**To do**
For the word "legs", return each line of the data in which it occurs.

**Exercise data**
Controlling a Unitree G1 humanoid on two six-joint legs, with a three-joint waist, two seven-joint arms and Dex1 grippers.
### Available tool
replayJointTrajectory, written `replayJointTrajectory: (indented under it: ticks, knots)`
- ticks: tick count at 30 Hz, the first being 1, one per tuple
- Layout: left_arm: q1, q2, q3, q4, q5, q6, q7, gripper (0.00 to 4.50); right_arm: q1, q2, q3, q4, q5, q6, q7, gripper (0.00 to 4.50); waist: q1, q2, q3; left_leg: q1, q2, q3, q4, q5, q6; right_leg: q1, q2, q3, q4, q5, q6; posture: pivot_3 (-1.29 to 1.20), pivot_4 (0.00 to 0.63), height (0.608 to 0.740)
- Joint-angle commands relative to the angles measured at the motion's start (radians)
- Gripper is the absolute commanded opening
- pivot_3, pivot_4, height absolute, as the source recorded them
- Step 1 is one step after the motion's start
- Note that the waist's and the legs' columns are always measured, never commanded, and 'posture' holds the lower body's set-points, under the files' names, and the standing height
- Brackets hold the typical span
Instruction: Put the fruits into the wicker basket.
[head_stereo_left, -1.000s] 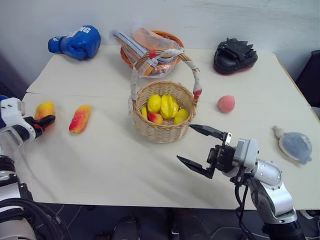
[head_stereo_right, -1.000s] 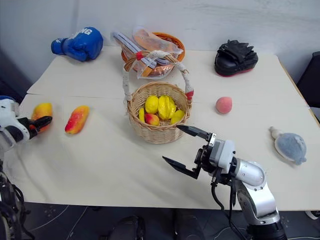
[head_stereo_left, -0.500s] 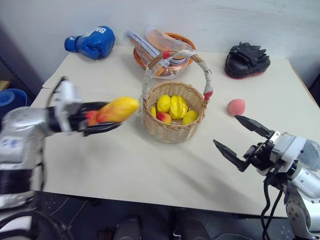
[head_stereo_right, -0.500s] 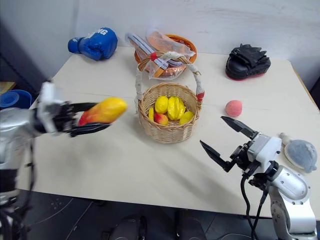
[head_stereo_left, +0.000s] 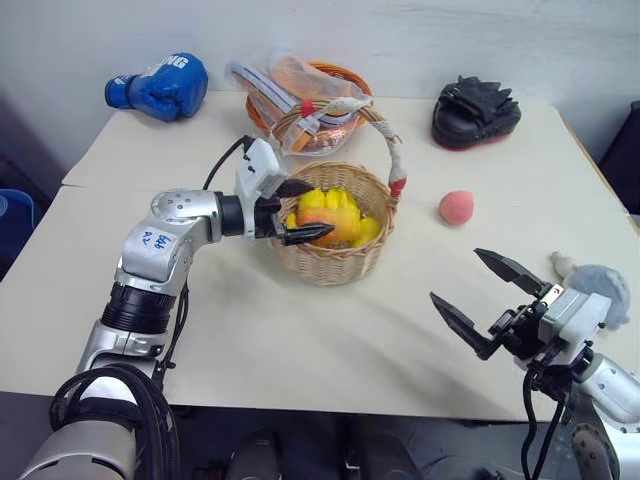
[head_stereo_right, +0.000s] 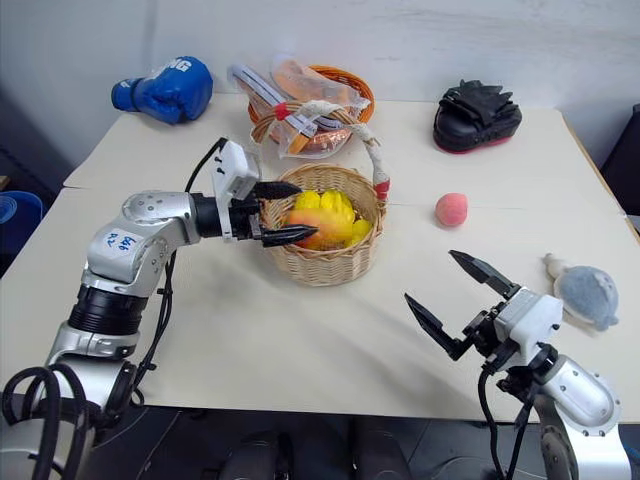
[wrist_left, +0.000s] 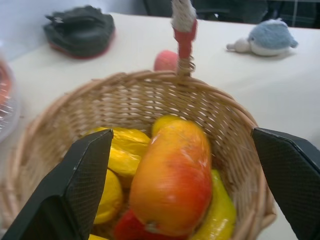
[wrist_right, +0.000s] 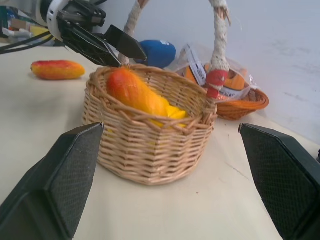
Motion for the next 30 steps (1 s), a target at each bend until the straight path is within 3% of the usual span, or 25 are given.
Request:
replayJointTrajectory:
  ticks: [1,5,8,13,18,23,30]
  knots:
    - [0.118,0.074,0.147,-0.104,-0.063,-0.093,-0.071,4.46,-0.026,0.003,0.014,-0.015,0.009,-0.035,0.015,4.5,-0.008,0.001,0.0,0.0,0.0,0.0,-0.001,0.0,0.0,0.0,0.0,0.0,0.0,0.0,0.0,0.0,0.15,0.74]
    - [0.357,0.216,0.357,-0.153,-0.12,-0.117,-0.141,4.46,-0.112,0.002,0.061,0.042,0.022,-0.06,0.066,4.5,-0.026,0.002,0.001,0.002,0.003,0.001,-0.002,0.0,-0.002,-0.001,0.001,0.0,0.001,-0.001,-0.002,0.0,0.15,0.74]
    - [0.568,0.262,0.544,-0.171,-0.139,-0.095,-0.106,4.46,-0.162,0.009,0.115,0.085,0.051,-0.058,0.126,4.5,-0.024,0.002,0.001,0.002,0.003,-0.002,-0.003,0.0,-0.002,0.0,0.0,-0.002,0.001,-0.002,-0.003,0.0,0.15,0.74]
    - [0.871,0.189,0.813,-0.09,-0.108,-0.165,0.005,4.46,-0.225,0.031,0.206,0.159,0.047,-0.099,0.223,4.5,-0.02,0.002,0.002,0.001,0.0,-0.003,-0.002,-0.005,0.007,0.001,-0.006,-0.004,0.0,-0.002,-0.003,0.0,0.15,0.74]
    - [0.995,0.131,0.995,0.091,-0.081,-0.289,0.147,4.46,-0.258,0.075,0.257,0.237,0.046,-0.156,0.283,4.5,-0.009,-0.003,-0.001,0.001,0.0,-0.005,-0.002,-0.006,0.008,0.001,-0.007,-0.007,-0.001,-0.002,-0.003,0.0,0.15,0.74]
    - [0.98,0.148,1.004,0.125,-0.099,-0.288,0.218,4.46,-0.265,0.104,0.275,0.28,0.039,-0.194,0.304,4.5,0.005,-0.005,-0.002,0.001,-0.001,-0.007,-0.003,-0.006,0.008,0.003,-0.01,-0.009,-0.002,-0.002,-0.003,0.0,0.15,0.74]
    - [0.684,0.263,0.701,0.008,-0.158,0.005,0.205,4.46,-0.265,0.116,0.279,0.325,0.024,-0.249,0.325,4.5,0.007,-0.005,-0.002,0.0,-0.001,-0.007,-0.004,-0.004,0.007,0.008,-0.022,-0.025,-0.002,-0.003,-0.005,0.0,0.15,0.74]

**Response box**
Controlling a Unitree G1 humanoid on two six-joint legs, with a three-joint waist, two seven-joint arms and Dex1 grippers.
- Note that the waist's and the legs' columns are always measured, never commanded, and 'posture' holds the lower body's set-points, under the files' names, and the standing height

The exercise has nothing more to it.